(Record set Opens)

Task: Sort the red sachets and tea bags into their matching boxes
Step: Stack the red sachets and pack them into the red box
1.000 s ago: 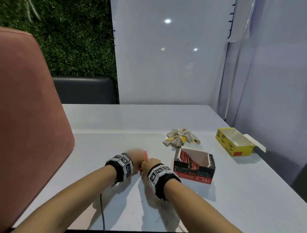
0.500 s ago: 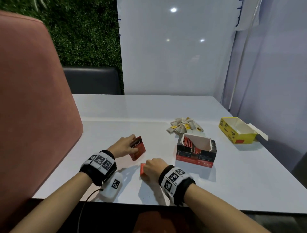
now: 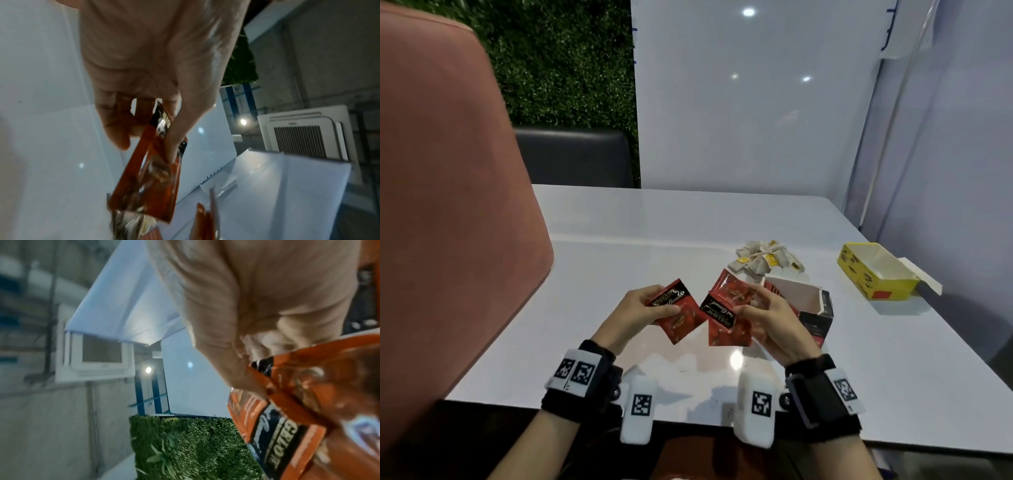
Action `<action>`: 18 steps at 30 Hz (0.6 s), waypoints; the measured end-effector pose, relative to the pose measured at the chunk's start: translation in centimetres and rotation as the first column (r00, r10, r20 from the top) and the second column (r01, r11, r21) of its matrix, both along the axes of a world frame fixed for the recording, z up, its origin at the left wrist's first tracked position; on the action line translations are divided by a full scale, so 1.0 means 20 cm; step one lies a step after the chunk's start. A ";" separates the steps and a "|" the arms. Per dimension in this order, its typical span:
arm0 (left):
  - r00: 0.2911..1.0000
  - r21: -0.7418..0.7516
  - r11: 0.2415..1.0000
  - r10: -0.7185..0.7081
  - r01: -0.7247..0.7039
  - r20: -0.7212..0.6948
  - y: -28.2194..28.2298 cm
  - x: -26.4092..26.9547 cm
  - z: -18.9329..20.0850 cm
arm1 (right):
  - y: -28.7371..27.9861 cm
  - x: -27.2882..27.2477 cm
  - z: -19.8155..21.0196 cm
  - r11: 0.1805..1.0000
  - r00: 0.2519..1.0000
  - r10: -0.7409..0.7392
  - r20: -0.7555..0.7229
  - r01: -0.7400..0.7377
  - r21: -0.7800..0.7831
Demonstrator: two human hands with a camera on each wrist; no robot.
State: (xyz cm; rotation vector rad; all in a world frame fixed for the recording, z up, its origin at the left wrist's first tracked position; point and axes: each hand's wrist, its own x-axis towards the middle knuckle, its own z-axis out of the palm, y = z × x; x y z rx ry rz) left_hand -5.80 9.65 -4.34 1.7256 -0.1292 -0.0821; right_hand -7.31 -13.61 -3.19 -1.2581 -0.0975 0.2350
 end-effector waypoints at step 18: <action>0.984 -0.100 0.983 -0.163 0.156 -0.072 -0.17 -0.17 0.01 | 0.16 -0.07 -0.07 0.976 0.984 -0.172 -0.043 0.176 0.126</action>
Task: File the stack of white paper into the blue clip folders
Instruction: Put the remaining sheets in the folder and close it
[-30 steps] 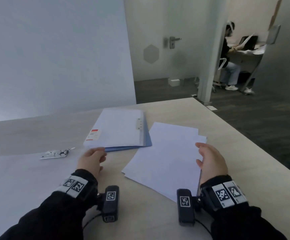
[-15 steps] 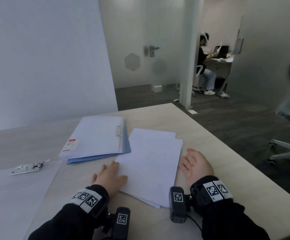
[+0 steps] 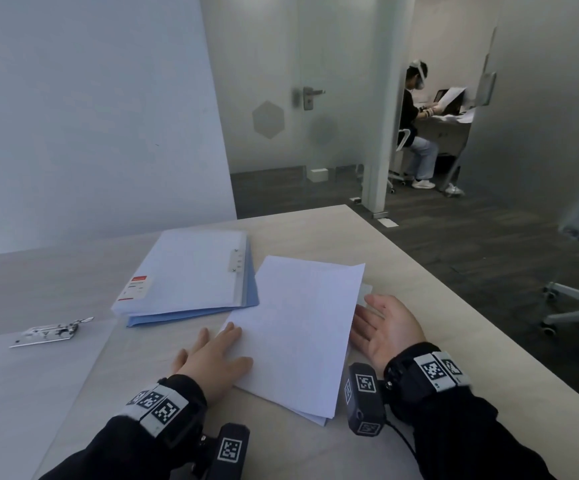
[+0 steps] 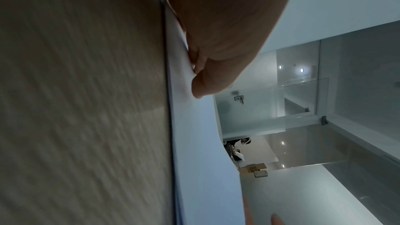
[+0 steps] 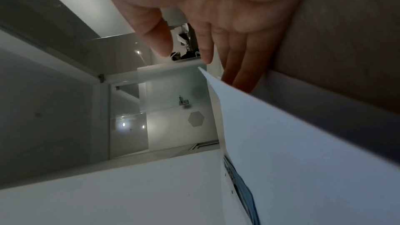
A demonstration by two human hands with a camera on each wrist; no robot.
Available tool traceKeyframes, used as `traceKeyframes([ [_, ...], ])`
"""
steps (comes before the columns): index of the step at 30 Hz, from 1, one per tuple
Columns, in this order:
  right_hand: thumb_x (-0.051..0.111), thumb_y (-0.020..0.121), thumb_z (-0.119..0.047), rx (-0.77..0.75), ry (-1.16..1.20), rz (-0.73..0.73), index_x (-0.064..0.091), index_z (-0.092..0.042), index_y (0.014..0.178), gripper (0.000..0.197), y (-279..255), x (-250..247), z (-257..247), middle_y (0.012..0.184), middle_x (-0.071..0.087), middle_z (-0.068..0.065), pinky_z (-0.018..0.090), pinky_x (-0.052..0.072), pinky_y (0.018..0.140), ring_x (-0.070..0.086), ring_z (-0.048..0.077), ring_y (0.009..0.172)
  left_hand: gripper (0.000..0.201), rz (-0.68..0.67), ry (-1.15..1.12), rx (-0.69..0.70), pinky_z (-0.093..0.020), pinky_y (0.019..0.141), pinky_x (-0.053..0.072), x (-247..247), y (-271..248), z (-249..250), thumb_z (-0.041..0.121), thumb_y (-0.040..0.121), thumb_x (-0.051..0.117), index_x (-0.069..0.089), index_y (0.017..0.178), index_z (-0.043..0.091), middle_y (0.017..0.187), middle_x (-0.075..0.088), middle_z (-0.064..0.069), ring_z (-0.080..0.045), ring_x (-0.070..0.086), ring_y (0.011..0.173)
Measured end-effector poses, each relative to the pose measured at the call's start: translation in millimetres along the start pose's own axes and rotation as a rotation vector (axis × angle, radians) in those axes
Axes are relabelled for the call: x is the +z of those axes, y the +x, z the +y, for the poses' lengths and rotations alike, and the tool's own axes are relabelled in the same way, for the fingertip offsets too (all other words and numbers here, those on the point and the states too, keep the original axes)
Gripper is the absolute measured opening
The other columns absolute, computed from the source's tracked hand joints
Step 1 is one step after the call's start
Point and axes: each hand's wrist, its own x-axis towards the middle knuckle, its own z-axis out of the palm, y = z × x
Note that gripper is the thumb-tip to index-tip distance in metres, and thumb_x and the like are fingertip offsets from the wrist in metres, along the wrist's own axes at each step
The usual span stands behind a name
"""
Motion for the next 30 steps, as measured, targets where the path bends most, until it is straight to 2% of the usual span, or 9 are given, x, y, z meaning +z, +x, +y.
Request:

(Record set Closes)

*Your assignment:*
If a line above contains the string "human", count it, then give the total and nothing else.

*Answer for this exercise:*
2